Our take: the decay-on-non-retrieval mechanism maps almost exactly onto how we age out session transcripts. Worth prototyping against our recall benchmarks.

2. Retrieval Is a Policy, Not a Lookup

Spotlight

Frames the retrieve-or-not decision as a learned policy with a token-budget penalty, instead of always-retrieve RAG. The headline number: 41% fewer retrieval calls at equal downstream accuracy on multi-hop QA. The ablation that matters is Table 4 — most of the win comes from learning when not to retrieve.

Our take: we do this with heuristics today (query length, entity novelty). A learned gate is overkill for us at current scale, but the eval framework is stealable.

3. Schema Drift in Tool-Using Agents

Poster

A careful empirical study of what happens when an API's schema changes under a deployed agent. The finding that stuck: agents fail silently 3× more often when a field is renamed than when it's removed, because validation catches absence but not aliasing.

Our take: argues for contract tests on tool schemas, not just response validation. We filed two tickets out of this one.

4. Many Hands: Credit Assignment in Multi-Agent Pipelines

Poster

When a five-agent pipeline produces a wrong answer, which agent do you retrain? Their counterfactual replay method re-runs the pipeline with each agent swapped for a reference policy and attributes blame by outcome delta. Expensive, but it turns a debugging art into a measurement.

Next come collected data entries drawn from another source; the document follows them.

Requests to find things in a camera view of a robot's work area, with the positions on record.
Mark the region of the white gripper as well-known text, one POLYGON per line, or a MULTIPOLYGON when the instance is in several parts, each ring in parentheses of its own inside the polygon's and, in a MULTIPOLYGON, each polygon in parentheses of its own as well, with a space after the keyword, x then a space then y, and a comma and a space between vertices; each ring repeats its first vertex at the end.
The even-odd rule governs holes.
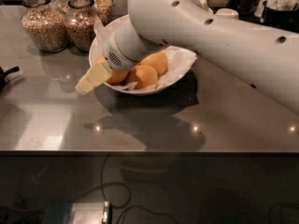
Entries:
POLYGON ((165 48, 139 35, 133 25, 126 21, 102 47, 105 61, 96 61, 79 80, 76 91, 85 95, 112 77, 112 69, 127 71, 147 56, 165 48))

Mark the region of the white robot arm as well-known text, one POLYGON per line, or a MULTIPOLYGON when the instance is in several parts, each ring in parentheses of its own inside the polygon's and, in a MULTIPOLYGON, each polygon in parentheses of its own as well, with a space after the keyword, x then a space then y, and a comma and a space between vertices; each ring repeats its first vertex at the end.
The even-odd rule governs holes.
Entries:
POLYGON ((299 34, 213 15, 195 0, 130 0, 128 18, 102 44, 105 59, 76 90, 84 95, 168 46, 198 53, 299 113, 299 34))

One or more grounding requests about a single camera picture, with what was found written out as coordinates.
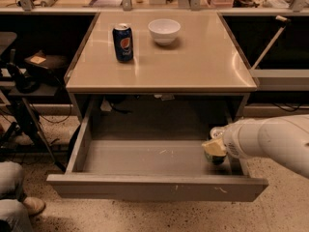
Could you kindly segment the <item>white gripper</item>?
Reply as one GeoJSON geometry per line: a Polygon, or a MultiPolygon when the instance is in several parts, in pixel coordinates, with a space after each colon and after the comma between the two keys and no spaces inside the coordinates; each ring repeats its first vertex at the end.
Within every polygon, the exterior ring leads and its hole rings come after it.
{"type": "Polygon", "coordinates": [[[260,157],[262,150],[258,135],[261,125],[261,122],[254,119],[239,120],[226,127],[223,139],[213,138],[204,142],[202,147],[207,155],[213,157],[225,157],[226,150],[236,159],[260,157]]]}

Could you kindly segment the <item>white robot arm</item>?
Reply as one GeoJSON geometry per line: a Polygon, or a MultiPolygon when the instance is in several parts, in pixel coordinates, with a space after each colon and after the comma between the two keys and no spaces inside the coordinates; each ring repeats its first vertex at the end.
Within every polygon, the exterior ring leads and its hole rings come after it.
{"type": "Polygon", "coordinates": [[[308,115],[238,120],[211,129],[211,139],[202,147],[212,162],[227,155],[235,159],[268,158],[309,178],[308,115]]]}

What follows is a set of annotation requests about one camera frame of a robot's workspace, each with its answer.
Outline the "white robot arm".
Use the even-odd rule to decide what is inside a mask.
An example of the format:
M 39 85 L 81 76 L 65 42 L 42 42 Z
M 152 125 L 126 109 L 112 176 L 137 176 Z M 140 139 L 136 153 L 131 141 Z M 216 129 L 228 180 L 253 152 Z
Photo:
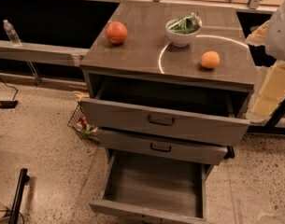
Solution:
M 264 46 L 265 53 L 276 59 L 268 68 L 251 112 L 269 117 L 285 99 L 285 1 L 269 21 L 254 30 L 246 39 L 252 46 Z

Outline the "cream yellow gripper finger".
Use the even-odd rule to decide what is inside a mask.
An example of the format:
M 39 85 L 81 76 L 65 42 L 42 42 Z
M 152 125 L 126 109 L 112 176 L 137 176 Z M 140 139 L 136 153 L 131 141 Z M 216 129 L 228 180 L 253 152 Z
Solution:
M 269 117 L 285 99 L 285 61 L 276 61 L 266 72 L 251 112 L 262 118 Z

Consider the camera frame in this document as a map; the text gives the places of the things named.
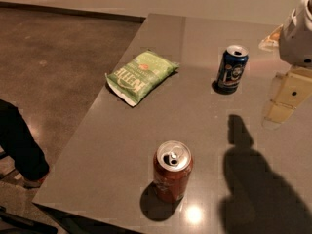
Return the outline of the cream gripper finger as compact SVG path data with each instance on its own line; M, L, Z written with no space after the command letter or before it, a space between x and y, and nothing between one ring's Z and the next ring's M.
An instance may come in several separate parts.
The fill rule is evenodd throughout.
M279 49L279 40L282 29L283 26L279 25L259 43L258 47L267 52L277 51Z
M275 130L312 96L312 70L292 65L288 72L277 73L264 105L262 126Z

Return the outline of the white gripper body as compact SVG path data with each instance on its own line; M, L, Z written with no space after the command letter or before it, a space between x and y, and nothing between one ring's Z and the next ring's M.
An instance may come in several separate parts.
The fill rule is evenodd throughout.
M279 53L290 65L312 67L312 0L301 0L283 24Z

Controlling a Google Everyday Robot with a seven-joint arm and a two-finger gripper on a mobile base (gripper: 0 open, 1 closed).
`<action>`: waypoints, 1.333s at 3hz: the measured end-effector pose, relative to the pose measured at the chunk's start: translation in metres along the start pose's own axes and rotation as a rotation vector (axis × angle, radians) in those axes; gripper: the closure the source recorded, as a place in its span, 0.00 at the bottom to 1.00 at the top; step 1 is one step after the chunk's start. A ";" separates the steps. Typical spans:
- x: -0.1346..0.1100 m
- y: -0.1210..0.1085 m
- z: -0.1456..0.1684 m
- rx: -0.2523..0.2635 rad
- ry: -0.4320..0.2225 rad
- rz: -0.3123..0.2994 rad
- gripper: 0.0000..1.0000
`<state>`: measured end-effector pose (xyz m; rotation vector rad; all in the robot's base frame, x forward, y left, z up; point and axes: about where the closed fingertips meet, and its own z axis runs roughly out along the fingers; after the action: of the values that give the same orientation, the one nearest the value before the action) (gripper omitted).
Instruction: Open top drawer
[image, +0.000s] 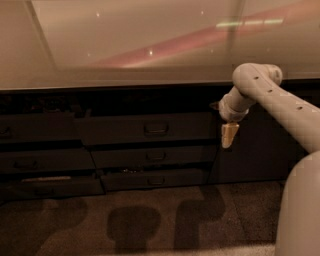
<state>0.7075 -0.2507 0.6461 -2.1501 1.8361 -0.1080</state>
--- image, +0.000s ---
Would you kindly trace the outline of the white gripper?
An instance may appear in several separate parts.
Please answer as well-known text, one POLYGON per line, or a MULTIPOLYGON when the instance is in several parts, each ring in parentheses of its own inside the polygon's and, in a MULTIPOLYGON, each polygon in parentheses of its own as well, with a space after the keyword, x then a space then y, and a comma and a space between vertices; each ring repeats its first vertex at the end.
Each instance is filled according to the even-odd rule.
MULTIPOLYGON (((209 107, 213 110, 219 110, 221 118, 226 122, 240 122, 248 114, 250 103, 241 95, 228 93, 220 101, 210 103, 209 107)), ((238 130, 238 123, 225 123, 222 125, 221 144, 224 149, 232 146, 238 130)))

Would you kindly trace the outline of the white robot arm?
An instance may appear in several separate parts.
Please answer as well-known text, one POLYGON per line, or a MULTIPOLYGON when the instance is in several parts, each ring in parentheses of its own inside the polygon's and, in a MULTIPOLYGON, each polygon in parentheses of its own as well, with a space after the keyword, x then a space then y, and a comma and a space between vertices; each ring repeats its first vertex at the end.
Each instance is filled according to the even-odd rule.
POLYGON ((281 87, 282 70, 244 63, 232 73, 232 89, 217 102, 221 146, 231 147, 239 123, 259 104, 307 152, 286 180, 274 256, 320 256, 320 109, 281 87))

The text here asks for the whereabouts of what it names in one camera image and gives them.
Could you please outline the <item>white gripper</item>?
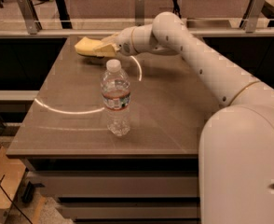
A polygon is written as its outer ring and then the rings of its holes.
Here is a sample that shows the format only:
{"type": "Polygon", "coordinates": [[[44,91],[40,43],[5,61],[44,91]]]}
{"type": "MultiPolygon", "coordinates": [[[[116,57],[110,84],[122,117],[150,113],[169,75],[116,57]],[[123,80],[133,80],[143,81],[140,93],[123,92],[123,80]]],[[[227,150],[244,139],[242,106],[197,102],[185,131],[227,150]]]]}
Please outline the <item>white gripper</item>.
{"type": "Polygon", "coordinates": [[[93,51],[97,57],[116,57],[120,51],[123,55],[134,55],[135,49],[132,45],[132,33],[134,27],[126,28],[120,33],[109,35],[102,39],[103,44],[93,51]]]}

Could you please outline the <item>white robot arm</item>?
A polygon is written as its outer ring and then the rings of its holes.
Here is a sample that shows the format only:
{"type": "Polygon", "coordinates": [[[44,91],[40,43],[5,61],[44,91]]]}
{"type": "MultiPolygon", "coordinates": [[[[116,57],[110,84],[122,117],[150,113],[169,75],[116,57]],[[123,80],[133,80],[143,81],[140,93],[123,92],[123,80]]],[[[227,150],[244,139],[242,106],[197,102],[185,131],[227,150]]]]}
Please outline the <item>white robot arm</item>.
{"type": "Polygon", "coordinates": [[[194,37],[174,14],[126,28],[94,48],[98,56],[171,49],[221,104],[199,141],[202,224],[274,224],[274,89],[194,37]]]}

5. The Context Window Is Not the Working Set

Oral

The provocation: long-context models still behave like they have a small working set, attending to a power-law subset of tokens. Performance on their "needle-swarm" benchmark saturates well before the context limit. External memory with explicit retrieval beats raw context-stuffing on cost and accuracy past ~60k tokens.

Our take: validates the architecture bet. Stuff less, retrieve better.